たとえば、1の「ユーザーのチャネル利用状況を把握しないまま導入」は、そのまま最初に挙げた失敗のエピソード①にあてはまる。電話問い合わせ件数削減などの目的がある場合は、ユーザーがどのチャネルで問い合わせに至るのか把握した上での全体設計が必要だ。
また、失敗のエピソード②は、上記4類型の4にあてはまるだろう。チャットボットの精度だけをいくら向上させても、サービスの根本的な部分に問題があれば、ユーザー体験は向上せず、問い合わせ件数削減という目的は果たせない。組織を横断して取り組んでいく必要がある。

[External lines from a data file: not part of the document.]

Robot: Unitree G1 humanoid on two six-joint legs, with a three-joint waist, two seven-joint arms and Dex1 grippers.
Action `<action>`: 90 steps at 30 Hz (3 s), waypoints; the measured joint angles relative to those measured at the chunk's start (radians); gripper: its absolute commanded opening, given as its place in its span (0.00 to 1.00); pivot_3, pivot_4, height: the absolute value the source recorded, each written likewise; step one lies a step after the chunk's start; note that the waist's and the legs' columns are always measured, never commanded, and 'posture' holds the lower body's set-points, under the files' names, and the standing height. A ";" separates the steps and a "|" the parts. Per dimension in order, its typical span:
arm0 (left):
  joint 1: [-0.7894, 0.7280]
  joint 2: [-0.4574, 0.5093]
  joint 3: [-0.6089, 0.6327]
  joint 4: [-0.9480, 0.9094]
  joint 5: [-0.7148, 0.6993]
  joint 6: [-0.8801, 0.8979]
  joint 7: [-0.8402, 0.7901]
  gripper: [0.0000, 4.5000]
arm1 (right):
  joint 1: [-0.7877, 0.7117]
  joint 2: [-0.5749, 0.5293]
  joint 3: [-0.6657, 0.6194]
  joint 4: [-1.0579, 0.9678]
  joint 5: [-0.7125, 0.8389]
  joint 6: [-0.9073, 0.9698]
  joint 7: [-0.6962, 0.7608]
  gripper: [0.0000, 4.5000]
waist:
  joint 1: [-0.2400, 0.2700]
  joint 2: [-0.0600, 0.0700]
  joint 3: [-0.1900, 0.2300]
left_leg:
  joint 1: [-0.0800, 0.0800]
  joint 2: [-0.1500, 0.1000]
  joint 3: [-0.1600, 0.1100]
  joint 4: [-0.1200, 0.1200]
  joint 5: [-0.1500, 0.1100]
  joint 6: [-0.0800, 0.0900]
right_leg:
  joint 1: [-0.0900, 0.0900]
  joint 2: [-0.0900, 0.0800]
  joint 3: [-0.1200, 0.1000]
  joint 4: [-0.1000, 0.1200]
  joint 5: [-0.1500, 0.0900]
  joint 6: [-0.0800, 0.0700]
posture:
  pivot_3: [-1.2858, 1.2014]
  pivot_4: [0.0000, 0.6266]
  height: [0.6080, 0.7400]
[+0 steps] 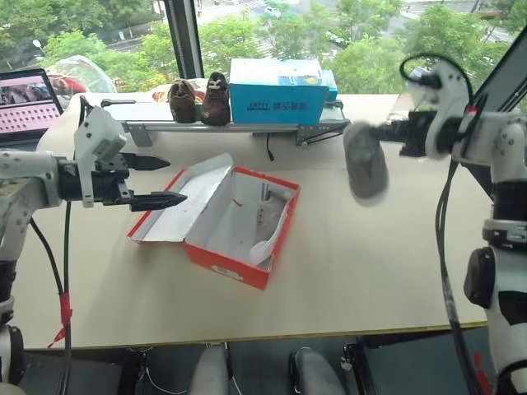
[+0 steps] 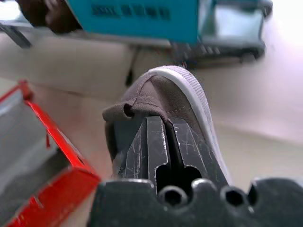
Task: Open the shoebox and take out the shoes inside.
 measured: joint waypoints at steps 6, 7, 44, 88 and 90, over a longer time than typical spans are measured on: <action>-0.008 -0.014 -0.012 0.023 0.026 -0.011 -0.020 1.00 | 0.093 -0.075 0.091 0.076 -0.049 -0.068 0.085 0.01 | -0.010 0.000 0.000 | 0.001 0.000 0.000 0.001 0.000 0.000 | 0.000 0.000 0.001 0.000 0.001 0.001 | 0.52 0.24 1.00; -0.008 -0.014 -0.012 0.023 0.029 -0.014 -0.022 1.00 | 0.092 -0.064 0.098 0.127 -0.068 -0.107 0.087 0.01 | -0.011 0.000 0.000 | 0.001 0.000 0.000 0.001 0.000 0.000 | 0.000 0.000 0.001 0.000 0.001 0.001 | 0.52 0.24 1.00; 0.167 0.043 0.144 -0.194 -0.146 0.135 -0.073 1.00 | -0.260 0.414 0.612 0.313 -0.320 -0.866 0.818 1.00 | -0.001 0.004 0.003 | 0.000 0.002 0.000 0.005 0.000 0.000 | 0.001 0.003 0.000 0.001 0.002 0.002 | 0.52 0.24 1.00; 0.233 -0.002 0.228 -0.278 -0.213 0.148 0.077 1.00 | -0.191 0.398 0.772 -0.116 -0.473 -0.877 0.817 1.00 | 0.001 0.002 0.002 | 0.000 0.009 0.001 0.009 -0.004 -0.009 | -0.004 0.008 0.000 0.011 0.002 -0.004 | 0.52 0.24 1.00; 0.233 -0.002 0.228 -0.278 -0.212 0.145 0.079 1.00 | -0.192 0.395 0.763 -0.135 -0.473 -0.872 0.823 1.00 | 0.001 0.002 0.002 | 0.000 0.009 0.001 0.009 -0.004 -0.009 | -0.004 0.008 0.000 0.011 0.002 -0.004 | 0.52 0.24 1.00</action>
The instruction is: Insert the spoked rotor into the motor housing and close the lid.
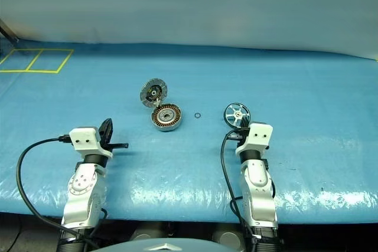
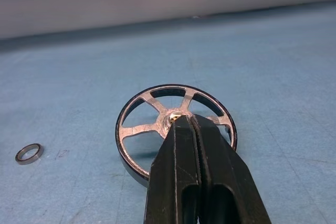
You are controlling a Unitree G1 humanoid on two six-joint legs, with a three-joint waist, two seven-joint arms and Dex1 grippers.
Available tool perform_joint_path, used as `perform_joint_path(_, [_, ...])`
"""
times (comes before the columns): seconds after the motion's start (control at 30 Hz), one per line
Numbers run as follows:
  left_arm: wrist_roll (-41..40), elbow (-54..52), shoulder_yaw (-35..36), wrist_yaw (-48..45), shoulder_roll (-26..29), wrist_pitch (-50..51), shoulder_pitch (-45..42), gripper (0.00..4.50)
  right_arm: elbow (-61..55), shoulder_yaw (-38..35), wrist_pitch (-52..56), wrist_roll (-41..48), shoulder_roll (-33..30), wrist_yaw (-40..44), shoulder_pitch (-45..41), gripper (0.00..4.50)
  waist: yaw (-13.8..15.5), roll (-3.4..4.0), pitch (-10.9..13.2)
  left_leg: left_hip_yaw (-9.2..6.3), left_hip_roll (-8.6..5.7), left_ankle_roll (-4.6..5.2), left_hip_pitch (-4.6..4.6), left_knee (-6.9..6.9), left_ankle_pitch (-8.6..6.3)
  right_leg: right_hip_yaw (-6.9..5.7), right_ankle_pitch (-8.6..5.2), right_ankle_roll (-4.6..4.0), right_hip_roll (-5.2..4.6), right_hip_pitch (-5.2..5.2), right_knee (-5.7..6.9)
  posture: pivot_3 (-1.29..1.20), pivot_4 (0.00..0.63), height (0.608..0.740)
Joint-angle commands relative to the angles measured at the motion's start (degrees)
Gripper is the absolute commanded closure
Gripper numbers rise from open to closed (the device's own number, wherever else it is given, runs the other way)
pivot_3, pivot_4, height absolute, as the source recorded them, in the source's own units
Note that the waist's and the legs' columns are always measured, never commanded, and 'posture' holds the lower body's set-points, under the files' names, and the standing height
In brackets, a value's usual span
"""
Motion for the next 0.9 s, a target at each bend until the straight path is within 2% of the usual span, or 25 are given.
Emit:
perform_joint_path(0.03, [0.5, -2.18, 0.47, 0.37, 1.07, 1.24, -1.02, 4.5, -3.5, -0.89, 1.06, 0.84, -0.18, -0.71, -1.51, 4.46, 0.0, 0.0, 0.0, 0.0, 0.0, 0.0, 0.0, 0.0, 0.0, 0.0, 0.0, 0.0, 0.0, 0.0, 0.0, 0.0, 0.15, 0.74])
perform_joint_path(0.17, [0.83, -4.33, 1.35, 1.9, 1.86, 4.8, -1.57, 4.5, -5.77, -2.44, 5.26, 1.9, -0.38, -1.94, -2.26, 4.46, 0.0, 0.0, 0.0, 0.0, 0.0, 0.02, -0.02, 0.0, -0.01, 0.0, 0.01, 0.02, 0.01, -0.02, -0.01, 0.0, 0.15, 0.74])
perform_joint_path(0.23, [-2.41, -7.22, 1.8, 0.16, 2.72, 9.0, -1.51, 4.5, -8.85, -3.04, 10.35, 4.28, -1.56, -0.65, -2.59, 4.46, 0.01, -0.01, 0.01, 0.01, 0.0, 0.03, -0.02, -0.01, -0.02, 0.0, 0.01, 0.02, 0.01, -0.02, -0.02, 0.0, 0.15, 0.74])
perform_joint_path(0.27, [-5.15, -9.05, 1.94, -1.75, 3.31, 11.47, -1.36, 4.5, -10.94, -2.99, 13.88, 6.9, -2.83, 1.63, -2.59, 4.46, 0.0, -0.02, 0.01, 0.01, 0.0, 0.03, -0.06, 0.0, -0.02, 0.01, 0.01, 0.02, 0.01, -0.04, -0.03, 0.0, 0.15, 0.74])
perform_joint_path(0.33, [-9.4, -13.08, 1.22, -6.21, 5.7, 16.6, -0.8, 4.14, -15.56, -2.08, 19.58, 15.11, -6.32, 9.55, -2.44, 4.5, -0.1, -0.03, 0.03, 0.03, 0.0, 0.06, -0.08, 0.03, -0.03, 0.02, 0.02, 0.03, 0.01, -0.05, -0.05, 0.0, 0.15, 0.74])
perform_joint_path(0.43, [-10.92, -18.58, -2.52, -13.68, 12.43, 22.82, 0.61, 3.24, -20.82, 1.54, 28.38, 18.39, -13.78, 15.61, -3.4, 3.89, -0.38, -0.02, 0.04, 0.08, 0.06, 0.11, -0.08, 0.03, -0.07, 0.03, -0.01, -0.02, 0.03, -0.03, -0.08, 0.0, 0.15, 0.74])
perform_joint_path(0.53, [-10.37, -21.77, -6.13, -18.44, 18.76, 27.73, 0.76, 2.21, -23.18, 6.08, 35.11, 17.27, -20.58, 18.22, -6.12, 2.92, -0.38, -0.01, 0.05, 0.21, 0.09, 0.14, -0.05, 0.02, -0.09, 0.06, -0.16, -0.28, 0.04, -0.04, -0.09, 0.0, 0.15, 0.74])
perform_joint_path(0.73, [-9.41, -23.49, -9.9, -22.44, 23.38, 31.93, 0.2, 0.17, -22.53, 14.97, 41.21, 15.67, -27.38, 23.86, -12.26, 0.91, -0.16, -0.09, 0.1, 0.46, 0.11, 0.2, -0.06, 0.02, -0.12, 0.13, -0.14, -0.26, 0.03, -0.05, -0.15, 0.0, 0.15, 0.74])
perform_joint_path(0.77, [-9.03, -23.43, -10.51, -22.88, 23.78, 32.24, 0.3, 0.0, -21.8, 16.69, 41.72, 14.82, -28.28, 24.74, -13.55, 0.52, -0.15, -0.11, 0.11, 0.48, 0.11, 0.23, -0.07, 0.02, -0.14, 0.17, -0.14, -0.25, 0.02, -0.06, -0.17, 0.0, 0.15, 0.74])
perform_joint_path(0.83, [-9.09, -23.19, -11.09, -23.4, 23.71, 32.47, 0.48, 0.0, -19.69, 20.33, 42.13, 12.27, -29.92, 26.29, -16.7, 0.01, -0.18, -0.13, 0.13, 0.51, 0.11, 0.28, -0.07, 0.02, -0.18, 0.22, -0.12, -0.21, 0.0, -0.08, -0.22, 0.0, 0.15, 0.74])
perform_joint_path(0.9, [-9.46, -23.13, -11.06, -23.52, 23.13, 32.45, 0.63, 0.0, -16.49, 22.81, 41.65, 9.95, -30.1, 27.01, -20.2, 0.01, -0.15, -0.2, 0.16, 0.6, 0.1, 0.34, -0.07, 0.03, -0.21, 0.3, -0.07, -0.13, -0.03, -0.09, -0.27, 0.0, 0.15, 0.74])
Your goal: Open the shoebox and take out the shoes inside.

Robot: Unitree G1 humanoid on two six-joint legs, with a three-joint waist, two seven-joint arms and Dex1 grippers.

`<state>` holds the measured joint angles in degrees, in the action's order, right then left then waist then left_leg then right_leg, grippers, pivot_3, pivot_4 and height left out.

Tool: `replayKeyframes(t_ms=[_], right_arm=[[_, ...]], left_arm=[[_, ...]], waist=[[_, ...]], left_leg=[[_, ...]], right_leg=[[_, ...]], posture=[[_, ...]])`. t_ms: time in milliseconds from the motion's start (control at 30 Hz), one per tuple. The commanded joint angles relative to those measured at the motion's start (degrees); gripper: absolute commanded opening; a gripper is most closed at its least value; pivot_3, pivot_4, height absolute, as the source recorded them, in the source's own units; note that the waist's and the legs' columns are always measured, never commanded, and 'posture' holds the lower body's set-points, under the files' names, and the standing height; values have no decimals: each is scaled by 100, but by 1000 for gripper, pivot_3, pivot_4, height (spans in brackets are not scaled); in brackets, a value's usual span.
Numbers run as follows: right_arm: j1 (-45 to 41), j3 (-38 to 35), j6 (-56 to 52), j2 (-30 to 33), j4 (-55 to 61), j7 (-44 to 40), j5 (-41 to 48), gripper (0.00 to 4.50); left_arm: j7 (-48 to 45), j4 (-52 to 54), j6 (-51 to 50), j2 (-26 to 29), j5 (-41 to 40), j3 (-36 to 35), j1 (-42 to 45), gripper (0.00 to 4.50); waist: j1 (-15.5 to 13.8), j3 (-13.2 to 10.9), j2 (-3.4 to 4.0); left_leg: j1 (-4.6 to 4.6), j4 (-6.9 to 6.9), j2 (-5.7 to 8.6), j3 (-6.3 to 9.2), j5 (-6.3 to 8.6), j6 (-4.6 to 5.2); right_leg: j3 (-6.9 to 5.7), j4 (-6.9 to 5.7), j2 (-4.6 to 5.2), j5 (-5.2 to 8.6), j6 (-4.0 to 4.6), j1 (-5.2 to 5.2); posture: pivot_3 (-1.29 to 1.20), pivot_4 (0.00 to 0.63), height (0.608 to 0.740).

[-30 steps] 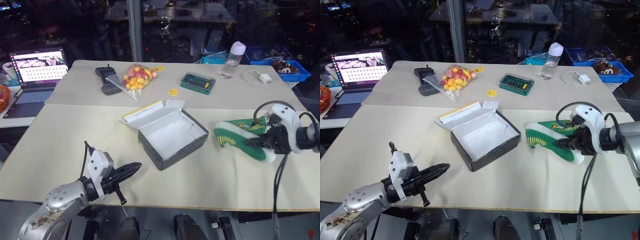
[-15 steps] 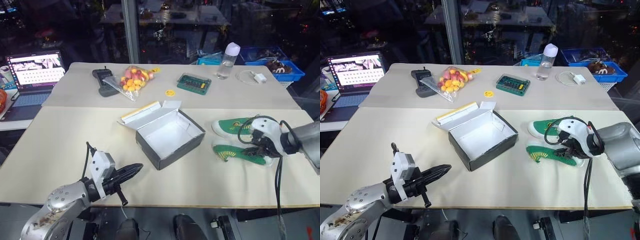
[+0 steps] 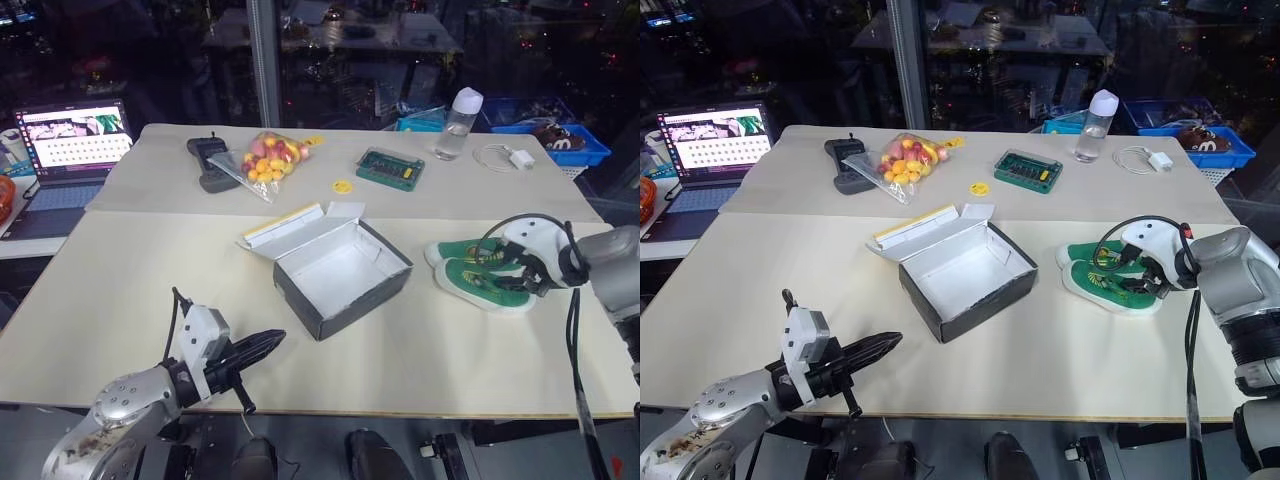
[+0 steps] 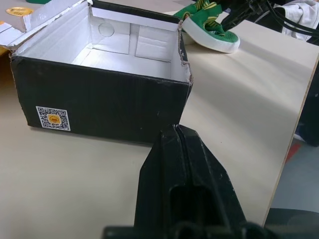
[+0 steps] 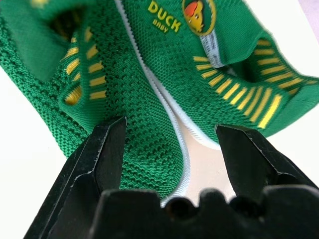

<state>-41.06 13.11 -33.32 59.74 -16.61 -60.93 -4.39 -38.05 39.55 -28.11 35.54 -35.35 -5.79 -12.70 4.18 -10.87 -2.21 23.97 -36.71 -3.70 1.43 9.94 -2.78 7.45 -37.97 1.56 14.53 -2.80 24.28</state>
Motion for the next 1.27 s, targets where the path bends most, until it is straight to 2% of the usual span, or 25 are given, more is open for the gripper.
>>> replayKeyframes(t_ms=[33, 133, 200, 300, 433, 533, 600, 733, 933, 1267], right_arm=[[3, -536, -342, 354, 833, -430, 412, 3491], [184, -1075, -807, 647, 1611, -892, 1053, 3491], [264, -1714, -1366, 686, 2144, -1011, 1676, 3491], [495, -2596, -2380, 105, 2913, -208, 2113, 3491], [1161, -3235, -2306, -1446, 4055, 1871, 1579, 3491], [2501, -3189, -1866, -2819, 5136, 3379, 934, 3491], [3017, -3171, -1661, -3388, 5510, 3945, 703, 3491], [3754, -3245, -1260, -4005, 5905, 4470, 584, 3491], [4472, -3276, -584, -4206, 5739, 4706, 466, 3491], [4648, -2853, 129, -4225, 5167, 4936, 312, 3491]], left_arm=[[-91, 40, 212, 10, 38, -132, -46, 0], [-96, -74, 273, -13, 38, -268, -108, 0], [8, -287, 347, -67, 138, -431, -134, 0], [565, -672, 465, -348, 466, -680, -12, 0], [1411, -838, 423, -900, 637, -948, 150, 0], [2442, -1295, 569, -1453, 1155, -1055, 633, 0], [2796, -1566, 687, -1669, 1420, -1085, 886, 0], [3233, -2278, 995, -1943, 1692, -1215, 1456, 0], [3221, -2998, 1396, -2137, 1892, -1084, 1793, 0], [3176, -3285, 1658, -2162, 1995, -1070, 1886, 0]], waist=[[-13, -3, 5], [-27, -4, 7], [-29, -5, 7], [-23, -2, 4], [-16, 36, -58], [-107, 45, -58], [-180, 50, -52], [-176, 54, -25], [-126, 73, -36], [-110, 74, -36]], left_leg=[[0, 0, 0, 1, 0, 0], [2, 0, 0, 1, 0, 0], [7, 0, 0, 2, 0, 0], [5, -2, 0, 3, 0, 0], [-5, -5, -4, 6, 1, -1], [6, -5, -3, 10, 1, -1], [19, 5, -12, 20, 0, -1], [39, -8, 4, 3, -1, -3], [14, -8, -1, 6, 0, -4], [16, -5, -4, 8, 0, -3]], right_leg=[[0, -1, 0, 0, 0, 0], [-1, -1, 0, 8, 12, 1], [-2, 0, 0, 14, 19, 5], [-2, -1, 0, 14, 20, 0], [-4, 0, -4, 14, 22, -10], [-5, 1, -5, -6, -12, -6], [-31, -1, -6, -3, -15, 2], [-13, -2, 9, -10, -26, 15], [-18, 5, 3, -1, -5, -9], [-18, 1, 0, -7, -15, -6]], posture=[[0, 150, 712], [0, 150, 712], [0, 150, 712], [0, 150, 712], [0, 150, 712], [0, 150, 712], [0, 150, 712], [0, 150, 712], [0, 150, 712], [0, 150, 712]])
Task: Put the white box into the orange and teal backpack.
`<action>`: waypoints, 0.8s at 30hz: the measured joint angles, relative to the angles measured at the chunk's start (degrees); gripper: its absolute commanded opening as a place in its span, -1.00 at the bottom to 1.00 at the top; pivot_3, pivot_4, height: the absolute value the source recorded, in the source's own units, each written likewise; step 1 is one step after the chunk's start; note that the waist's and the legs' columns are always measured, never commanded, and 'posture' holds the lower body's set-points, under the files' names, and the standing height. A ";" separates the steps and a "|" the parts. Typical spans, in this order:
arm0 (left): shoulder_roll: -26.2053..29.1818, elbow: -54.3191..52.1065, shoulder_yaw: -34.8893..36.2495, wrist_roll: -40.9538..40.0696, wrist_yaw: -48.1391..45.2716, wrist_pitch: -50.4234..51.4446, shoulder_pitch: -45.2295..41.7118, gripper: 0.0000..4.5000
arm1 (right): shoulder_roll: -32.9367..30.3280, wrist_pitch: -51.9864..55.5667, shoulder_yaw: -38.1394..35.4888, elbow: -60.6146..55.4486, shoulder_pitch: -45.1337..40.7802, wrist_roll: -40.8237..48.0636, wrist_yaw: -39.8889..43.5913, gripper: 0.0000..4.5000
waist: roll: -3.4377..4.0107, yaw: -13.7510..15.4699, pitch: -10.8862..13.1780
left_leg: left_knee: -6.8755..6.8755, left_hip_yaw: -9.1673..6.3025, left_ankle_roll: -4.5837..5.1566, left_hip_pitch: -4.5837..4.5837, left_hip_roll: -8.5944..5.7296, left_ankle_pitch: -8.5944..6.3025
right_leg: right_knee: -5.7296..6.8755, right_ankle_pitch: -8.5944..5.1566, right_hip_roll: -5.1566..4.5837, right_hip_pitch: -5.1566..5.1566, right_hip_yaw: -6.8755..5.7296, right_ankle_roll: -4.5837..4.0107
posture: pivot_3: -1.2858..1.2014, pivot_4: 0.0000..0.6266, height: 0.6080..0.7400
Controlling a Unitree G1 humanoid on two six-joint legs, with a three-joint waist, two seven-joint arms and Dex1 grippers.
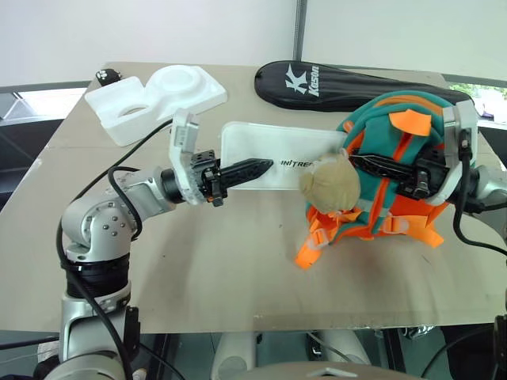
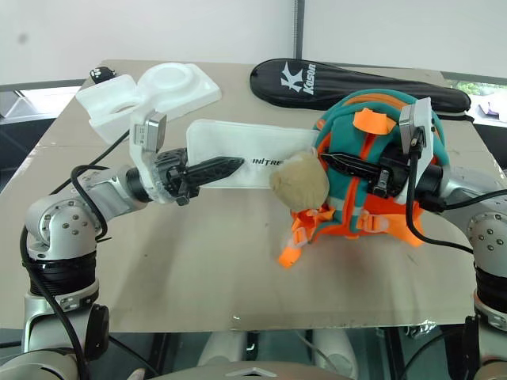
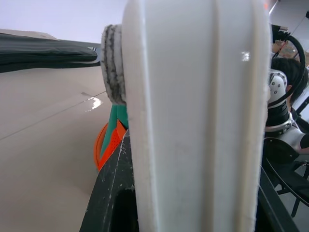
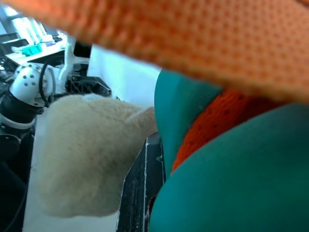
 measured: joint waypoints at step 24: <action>0.03 -1.16 -6.83 9.75 -5.58 -12.02 -1.21 -0.50 | -3.67 1.16 -2.54 3.37 4.07 1.47 3.18 -0.97 | -0.01 0.15 -0.01 | 0.06 0.04 0.00 0.06 -0.03 0.00 | -0.04 0.01 0.00 0.09 0.09 0.00 | 0.03 -0.52 1.00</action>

ほかにも2「目的に合わないプロダクト/パートナー選定」や3「ユーザー、社内関係者との期待値のズレ」など、同じ轍を踏むべきでない事例が存在するので、参考にしてほしい。
成功/失敗のケーススタディは増えている。成功への糧に
当初の目的を果たせていないケースを元に、失敗の類型を挙げた。
新型コロナの影響は長期化する見通しとなっており、チャットボットへの期待は大きく、ユーザーの利用も増加傾向にある。一方で、本格的なカスタマーサービスのソリューションへ昇華するフェーズに向けてベンダー側、ユーザー側が試行錯誤を繰り返している状態だ。ベンダー側もそれぞれのポジションが明確になり、市場が形成されつつある。
当初に比べ成功/失敗のケーススタディは増え、ベンダーと導入企業の双方に情報が蓄積されてきているため、情報収集を行い、冷静に分析をした方が良い時期といえる。活用を進めている企業は、チャットボット運用でユーザーの声が会話ログにテキストとして残る利点を活用し、チャットボットだけにフォーカスせず、自社のサービス全体を見直す視点を持って取り組み範囲を徐々に広げている。
このようなベンダー各社が発信している情報や成功/失敗のケーススタディを、導入検討中のチャットボットの仕様や運用中の課題に照らし合わせ、成功への材料としてほしい。